§ **WHAT IS NEEDED**
A verbatim copy is needed of the lines below from the one containing "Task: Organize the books" up to and including the one containing "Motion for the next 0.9", excluding pictures.

(Records from a data source)
══════
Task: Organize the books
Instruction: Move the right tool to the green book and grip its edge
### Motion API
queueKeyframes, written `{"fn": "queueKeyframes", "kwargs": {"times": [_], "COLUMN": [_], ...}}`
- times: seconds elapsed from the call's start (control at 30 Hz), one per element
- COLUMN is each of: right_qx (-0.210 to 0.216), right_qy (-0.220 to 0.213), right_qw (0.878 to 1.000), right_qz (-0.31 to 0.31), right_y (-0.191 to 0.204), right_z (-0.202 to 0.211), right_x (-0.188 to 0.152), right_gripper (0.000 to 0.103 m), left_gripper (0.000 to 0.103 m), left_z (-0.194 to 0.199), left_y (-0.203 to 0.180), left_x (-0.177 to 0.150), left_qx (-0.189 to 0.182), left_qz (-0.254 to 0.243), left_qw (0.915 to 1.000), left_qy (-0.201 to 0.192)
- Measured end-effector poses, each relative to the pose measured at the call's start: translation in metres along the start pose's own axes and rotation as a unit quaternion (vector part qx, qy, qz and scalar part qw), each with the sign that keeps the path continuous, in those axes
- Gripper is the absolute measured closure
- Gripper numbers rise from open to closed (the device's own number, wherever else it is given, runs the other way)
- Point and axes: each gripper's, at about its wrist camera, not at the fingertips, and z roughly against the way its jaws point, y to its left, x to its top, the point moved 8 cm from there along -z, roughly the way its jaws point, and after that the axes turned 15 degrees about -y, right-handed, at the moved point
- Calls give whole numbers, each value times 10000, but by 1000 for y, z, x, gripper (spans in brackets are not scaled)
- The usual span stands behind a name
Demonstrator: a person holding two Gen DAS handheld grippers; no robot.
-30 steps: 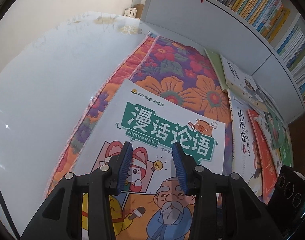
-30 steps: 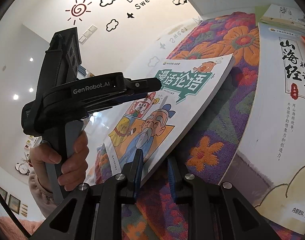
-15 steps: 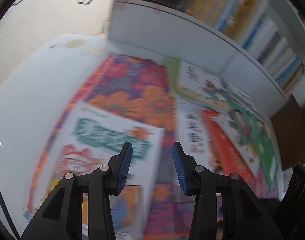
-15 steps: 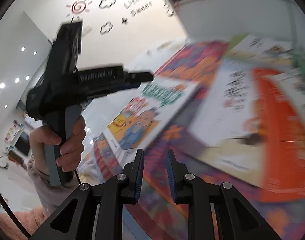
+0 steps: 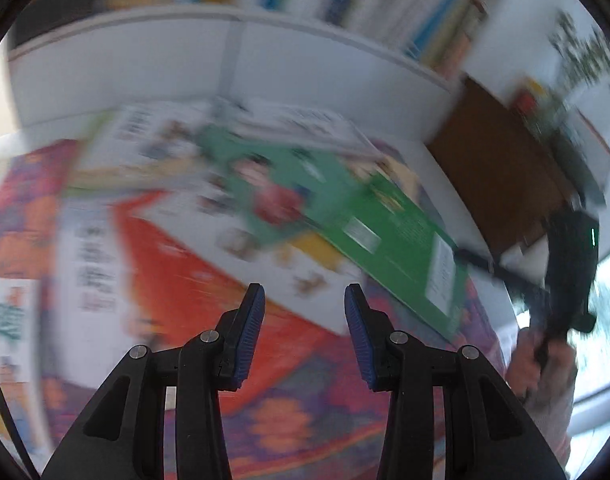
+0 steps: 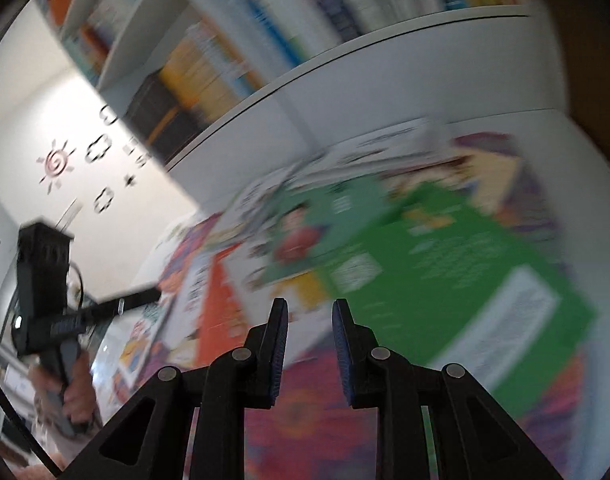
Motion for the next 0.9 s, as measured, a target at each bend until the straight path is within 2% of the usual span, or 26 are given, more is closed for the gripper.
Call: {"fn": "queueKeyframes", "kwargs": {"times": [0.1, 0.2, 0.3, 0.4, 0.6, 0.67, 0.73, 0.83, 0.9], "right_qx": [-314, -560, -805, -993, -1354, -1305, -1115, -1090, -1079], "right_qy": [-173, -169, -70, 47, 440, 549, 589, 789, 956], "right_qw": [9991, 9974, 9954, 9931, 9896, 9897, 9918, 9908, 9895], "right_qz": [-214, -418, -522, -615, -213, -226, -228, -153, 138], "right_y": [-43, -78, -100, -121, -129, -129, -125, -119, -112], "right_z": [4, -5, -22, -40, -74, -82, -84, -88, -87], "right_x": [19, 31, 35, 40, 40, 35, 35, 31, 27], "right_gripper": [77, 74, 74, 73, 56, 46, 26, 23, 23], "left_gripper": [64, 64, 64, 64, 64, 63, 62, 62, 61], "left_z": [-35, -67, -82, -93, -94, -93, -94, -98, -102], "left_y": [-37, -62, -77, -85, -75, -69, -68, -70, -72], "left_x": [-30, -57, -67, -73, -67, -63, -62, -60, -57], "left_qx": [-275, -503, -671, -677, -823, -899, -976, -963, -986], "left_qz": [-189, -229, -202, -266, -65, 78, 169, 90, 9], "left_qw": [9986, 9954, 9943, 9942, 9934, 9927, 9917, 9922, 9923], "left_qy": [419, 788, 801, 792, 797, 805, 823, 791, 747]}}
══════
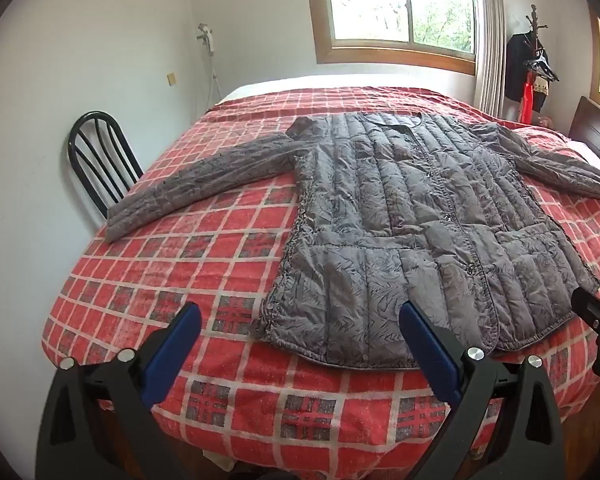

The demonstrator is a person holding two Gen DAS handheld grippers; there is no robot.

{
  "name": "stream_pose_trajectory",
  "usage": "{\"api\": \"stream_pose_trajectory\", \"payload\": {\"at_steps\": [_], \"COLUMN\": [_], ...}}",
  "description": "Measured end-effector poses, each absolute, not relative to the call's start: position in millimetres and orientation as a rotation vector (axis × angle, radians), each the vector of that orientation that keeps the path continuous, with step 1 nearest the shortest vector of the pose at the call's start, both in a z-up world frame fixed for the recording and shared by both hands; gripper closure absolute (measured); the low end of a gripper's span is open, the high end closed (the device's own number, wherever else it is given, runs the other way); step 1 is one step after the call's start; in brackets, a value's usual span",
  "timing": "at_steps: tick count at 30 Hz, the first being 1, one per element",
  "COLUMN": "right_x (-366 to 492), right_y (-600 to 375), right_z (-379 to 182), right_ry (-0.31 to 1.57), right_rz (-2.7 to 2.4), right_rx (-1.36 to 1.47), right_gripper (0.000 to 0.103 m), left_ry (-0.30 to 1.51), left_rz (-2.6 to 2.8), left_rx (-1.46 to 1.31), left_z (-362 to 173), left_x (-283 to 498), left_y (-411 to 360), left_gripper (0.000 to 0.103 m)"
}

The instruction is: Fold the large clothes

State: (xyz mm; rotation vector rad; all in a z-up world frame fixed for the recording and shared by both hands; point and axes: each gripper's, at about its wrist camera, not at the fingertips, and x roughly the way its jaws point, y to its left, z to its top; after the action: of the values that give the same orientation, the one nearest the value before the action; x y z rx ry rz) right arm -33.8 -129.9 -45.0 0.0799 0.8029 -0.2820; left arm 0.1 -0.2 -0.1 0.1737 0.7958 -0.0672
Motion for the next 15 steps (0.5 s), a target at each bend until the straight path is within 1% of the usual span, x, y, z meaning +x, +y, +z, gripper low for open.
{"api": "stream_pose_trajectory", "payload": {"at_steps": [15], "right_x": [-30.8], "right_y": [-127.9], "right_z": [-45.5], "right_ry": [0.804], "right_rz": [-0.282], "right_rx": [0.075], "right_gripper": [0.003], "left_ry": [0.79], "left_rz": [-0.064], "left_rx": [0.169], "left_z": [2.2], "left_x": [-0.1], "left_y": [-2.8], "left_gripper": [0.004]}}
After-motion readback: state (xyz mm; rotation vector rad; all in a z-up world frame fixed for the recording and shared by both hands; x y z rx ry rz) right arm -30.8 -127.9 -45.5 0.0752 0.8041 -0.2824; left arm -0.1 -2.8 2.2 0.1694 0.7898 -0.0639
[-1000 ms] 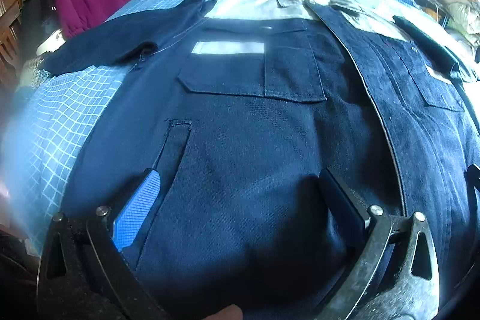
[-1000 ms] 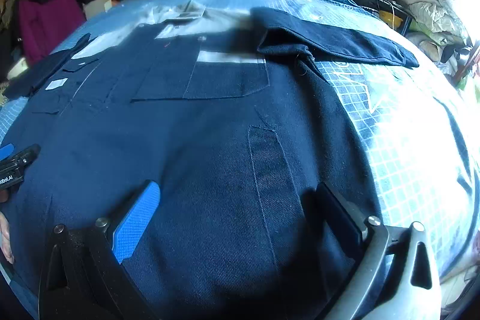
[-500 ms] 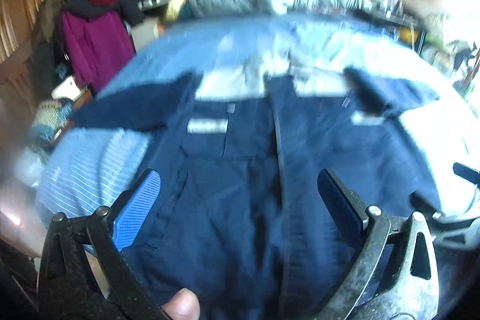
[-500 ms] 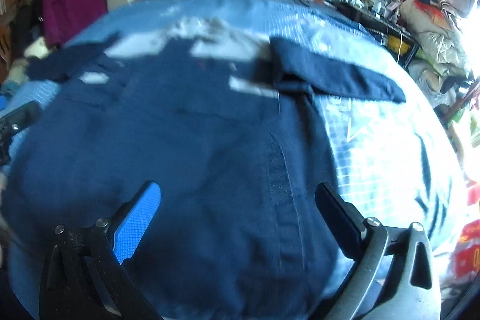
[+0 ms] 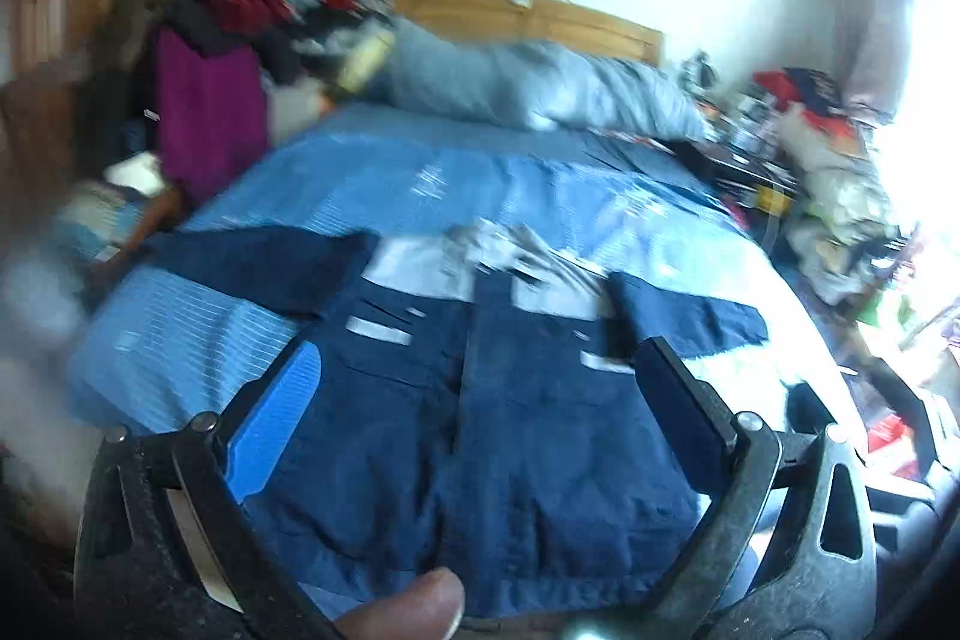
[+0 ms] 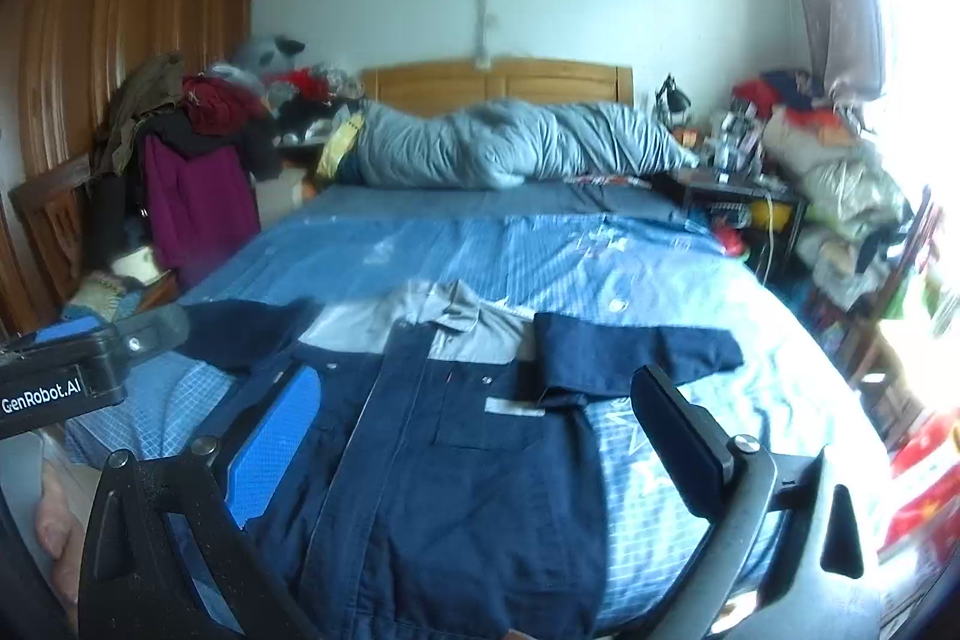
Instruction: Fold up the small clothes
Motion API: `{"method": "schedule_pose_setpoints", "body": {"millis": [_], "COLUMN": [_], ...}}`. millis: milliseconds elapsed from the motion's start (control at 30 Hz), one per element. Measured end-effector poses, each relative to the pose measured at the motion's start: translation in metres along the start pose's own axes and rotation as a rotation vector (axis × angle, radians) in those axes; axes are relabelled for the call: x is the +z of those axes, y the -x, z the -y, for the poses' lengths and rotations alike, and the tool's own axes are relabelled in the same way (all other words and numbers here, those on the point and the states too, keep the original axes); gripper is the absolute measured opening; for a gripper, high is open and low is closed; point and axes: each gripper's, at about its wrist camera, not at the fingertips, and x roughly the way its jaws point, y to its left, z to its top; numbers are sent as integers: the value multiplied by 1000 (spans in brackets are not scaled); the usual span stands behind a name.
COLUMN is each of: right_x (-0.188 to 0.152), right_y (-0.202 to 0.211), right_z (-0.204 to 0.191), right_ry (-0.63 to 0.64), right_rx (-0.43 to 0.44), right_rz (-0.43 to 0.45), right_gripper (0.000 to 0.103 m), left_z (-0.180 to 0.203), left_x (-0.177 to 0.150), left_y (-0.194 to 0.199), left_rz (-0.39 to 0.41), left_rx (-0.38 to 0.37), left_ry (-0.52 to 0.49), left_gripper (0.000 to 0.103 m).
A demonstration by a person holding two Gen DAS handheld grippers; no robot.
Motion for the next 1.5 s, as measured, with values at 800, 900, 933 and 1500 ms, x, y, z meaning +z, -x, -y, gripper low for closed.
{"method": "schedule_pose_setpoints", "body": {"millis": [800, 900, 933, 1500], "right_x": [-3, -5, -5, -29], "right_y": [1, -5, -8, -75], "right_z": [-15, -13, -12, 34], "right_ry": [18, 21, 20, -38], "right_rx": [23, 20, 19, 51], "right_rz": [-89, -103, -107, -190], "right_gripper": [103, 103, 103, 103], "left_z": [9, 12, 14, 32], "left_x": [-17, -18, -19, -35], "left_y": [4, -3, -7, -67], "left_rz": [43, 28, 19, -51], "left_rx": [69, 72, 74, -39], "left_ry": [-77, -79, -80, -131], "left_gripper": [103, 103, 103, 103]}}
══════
§ **EXPECTED OUTPUT**
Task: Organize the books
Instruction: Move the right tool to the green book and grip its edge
### Motion API
queueKeyframes, written `{"fn": "queueKeyframes", "kwargs": {"times": [_], "COLUMN": [_], ...}}`
- times: seconds elapsed from the call's start (control at 30 Hz), one per element
- COLUMN is each of: right_qx (-0.210 to 0.216), right_qy (-0.220 to 0.213), right_qw (0.878 to 1.000), right_qz (-0.31 to 0.31), right_y (-0.191 to 0.204), right_z (-0.202 to 0.211), right_x (-0.188 to 0.152), right_gripper (0.000 to 0.103 m), left_gripper (0.000 to 0.103 m), left_z (-0.194 to 0.199), left_y (-0.203 to 0.180), left_x (-0.177 to 0.150), left_qx (-0.189 to 0.182), left_qz (-0.254 to 0.243), left_qw (0.915 to 1.000), left_qy (-0.201 to 0.192)
- Measured end-effector poses, each relative to the pose measured at the call's start: translation in metres along the start pose's own axes and rotation as a unit quaternion (vector part qx, qy, qz and scalar part qw), each with the sign that keeps the path continuous, in those axes
- Gripper is the absolute measured closure
- Gripper numbers rise from open to closed (the device's own number, wherever else it is given, runs the other way)
- Point and axes: each gripper's, at about its wrist camera, not at the fingertips, and z roughly against the way its jaws point, y to its left, x to its top, the point moved 8 cm from there along -z, roughly the way its jaws point, and after that the axes turned 15 degrees about -y, right-handed, at the moved point
- Calls give whole numbers, each value times 10000, but by 1000 for y, z, x, gripper (spans in brackets are not scaled)
- The usual span stands behind a name
Demonstrator: a person holding two Gen DAS handheld grippers; no robot.
-30 steps: 
-30 steps: 
-15 steps: 
-15 steps: 
+0 steps: 
+0 steps: 
Motion for the next 0.9 s, as measured, a target at each bend until the straight path is within 2% of the usual span, or 26 are given, more is closed for the gripper.

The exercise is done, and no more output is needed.